Task prompt —
Please set down each of the lines below once more, exactly, omitting all pictures.

Data shown —
# # # # # # #

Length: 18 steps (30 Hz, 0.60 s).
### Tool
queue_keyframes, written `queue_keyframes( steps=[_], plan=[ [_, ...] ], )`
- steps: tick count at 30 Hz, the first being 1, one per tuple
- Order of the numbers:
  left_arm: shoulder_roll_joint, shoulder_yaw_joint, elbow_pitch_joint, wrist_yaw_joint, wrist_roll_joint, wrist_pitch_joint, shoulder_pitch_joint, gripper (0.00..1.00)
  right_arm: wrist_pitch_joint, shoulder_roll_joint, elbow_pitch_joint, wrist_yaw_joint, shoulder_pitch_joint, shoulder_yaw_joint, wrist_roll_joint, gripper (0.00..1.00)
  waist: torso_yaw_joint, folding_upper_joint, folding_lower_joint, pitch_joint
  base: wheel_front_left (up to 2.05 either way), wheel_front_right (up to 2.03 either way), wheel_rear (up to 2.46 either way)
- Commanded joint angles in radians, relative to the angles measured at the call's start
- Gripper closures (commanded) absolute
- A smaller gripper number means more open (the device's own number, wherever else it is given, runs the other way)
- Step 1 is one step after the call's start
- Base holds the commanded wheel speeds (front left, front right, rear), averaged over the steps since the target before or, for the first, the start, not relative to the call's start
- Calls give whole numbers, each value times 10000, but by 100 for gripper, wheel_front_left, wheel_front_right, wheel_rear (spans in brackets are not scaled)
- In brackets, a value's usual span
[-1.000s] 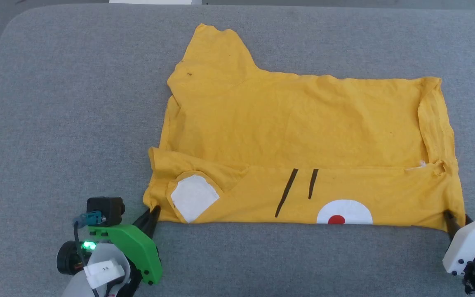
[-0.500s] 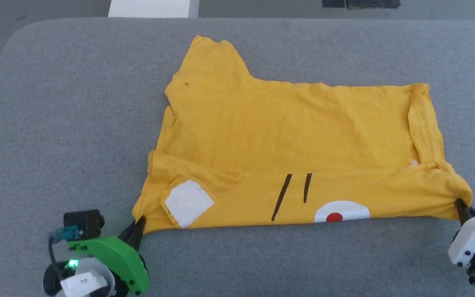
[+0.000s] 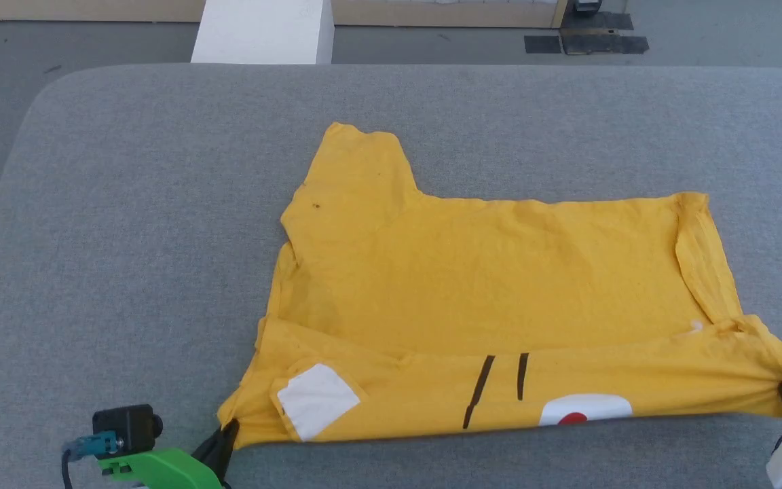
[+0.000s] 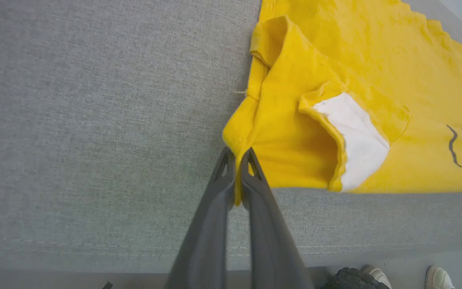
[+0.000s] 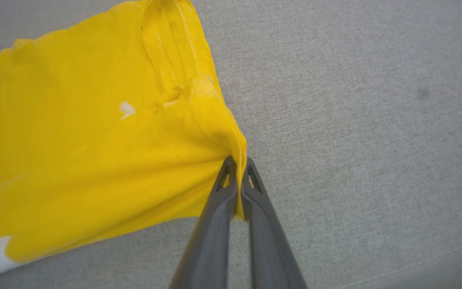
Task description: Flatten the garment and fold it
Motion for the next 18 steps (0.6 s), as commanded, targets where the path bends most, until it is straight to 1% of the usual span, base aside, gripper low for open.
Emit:
queue_keyframes(
  steps=[1,2,3,4,5,6,7,8,11,12,16,18],
  plan=[
    [39,91,11,123,-37,-12,155,100,20,-48,-81,-23,155,-124,16,100,20,0,0,-48,0,0,0],
    [-74,50,186,98,-88,-131,156,100,-9,-15,-7,-23,284,-61,11,100,30,0,0,-105,0,0,0],
    [-120,47,314,75,-89,-236,103,100,-58,-5,66,-23,279,-54,27,85,31,0,0,-121,0,0,0],
    [-136,26,428,42,-69,-307,52,71,-119,1,143,-23,265,-44,17,61,31,0,0,-132,0,0,0],
    [-182,26,565,9,-51,-449,-42,50,-206,8,247,-23,249,-8,-16,19,34,0,0,-140,0,0,0],
    [-225,31,683,-9,-44,-557,-122,15,-271,12,339,-23,225,18,-31,0,34,0,0,-145,0,0,0],
    [-261,10,829,-45,-30,-648,-219,2,-353,16,449,-23,178,42,-29,0,34,0,0,-153,0,0,0],
    [-289,-10,922,-93,-32,-721,-297,0,-413,18,521,-23,144,70,-34,0,33,0,0,-158,0,0,0],
    [-362,-18,1172,-200,-59,-936,-508,0,-585,22,701,-23,13,147,36,0,30,0,0,-171,0,0,0],
    [-356,69,1234,-202,-24,-1177,-618,0,-681,23,665,-23,-82,198,118,0,30,0,0,-179,0,0,0],
    [-272,258,871,-174,133,-1675,-617,0,-919,24,193,-23,-228,164,165,0,40,0,0,-146,0,0,0],
    [-260,470,462,-58,391,-2302,-656,0,-1290,24,-247,-23,-360,219,171,0,52,0,0,-105,0,0,0]
  ],
)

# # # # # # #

Output below —
Length: 18 steps (30 Hz, 0.60 s).
### Tool
queue_keyframes, written `queue_keyframes( steps=[_], plan=[ [_, ...] ], )`
- steps: tick count at 30 Hz, the first being 1, one per tuple
- Order of the numbers:
  left_arm: shoulder_roll_joint, shoulder_yaw_joint, elbow_pitch_joint, wrist_yaw_joint, wrist_roll_joint, wrist_pitch_joint, shoulder_pitch_joint, gripper (0.00..1.00)
  right_arm: wrist_pitch_joint, shoulder_roll_joint, elbow_pitch_joint, wrist_yaw_joint, shoulder_pitch_joint, shoulder_yaw_joint, wrist_roll_joint, gripper (0.00..1.00)
  waist: torso_yaw_joint, folding_upper_joint, folding_lower_joint, pitch_joint
  base: wheel_front_left (up to 2.05 either way), wheel_front_right (up to 2.03 either way), wheel_rear (up to 2.46 either way)
- Commanded joint angles in radians, relative to the angles measured at the call's start
- Gripper closures (commanded) absolute
- A smaller gripper number means more open (the device's own number, wherever else it is given, runs the other way)
- Step 1 is one step after the call's start
- Base holds the commanded wheel speeds (front left, front right, rear), averaged over the steps since the target before or, for the first, the start, not relative to the call's start
- Calls give whole numbers, each value times 10000, but by 100 for gripper, wheel_front_left, wheel_front_right, wheel_rear (spans in brackets are not scaled)
- In brackets, a value's usual span
[-1.000s] 
[-0.500s] 
[+0.000s] 
[+0.000s] 
[+0.000s] 
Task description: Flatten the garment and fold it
Motion for the next 18 steps (0.6 s), as commanded, targets where the path bends most, until it is straight to 1% of the usual span, base aside, gripper low for open.
Emit:
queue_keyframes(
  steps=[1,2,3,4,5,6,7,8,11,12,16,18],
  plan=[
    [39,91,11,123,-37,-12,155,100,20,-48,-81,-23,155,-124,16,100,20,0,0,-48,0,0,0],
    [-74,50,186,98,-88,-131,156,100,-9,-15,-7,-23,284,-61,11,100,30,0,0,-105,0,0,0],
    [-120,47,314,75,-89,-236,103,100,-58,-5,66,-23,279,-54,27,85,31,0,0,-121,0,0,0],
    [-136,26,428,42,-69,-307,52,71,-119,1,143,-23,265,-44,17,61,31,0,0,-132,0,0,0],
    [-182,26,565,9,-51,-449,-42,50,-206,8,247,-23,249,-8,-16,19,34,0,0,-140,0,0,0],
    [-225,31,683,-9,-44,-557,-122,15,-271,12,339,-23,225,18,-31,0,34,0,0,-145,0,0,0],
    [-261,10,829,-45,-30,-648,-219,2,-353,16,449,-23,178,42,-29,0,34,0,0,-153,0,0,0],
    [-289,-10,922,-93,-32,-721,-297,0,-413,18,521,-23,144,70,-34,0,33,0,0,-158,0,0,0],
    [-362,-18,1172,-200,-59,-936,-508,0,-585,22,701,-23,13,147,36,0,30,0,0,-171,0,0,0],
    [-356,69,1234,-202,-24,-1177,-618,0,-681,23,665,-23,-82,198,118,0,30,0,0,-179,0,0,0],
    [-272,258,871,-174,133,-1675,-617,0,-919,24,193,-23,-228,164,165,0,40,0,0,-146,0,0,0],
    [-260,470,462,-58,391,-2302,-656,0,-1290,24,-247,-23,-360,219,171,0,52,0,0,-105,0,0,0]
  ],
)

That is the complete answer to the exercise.